** Input data **
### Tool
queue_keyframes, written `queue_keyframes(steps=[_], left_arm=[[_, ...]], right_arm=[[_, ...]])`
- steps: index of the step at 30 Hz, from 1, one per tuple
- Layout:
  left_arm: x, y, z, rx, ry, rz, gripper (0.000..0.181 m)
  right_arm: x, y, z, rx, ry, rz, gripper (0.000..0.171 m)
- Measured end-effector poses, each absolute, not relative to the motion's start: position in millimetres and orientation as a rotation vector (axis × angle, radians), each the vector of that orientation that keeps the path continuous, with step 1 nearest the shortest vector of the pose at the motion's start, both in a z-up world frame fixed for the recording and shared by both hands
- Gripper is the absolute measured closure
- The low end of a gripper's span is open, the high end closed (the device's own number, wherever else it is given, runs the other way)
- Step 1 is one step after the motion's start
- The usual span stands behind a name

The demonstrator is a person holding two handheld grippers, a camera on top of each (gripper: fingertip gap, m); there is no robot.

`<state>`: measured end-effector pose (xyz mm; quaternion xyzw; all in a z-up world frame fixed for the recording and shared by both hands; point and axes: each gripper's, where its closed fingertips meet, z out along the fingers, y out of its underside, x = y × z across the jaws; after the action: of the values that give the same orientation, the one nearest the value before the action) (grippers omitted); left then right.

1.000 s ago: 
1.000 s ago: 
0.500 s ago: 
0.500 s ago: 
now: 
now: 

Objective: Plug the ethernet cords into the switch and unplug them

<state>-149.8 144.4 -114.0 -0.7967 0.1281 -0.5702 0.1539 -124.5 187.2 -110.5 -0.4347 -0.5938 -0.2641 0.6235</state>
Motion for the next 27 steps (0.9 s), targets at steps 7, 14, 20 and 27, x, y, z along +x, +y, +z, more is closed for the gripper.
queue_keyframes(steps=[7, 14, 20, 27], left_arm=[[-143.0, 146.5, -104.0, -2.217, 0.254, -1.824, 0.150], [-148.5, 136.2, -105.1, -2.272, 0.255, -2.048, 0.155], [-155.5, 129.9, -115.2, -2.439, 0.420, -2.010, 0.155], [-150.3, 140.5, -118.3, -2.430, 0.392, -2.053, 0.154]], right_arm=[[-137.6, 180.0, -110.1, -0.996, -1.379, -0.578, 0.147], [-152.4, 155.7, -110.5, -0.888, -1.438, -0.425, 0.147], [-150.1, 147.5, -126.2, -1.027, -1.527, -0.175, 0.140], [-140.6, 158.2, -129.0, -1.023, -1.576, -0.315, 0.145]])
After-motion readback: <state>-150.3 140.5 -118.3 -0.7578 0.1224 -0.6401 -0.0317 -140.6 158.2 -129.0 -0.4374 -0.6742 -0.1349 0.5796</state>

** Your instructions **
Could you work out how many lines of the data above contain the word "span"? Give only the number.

** Response box **
2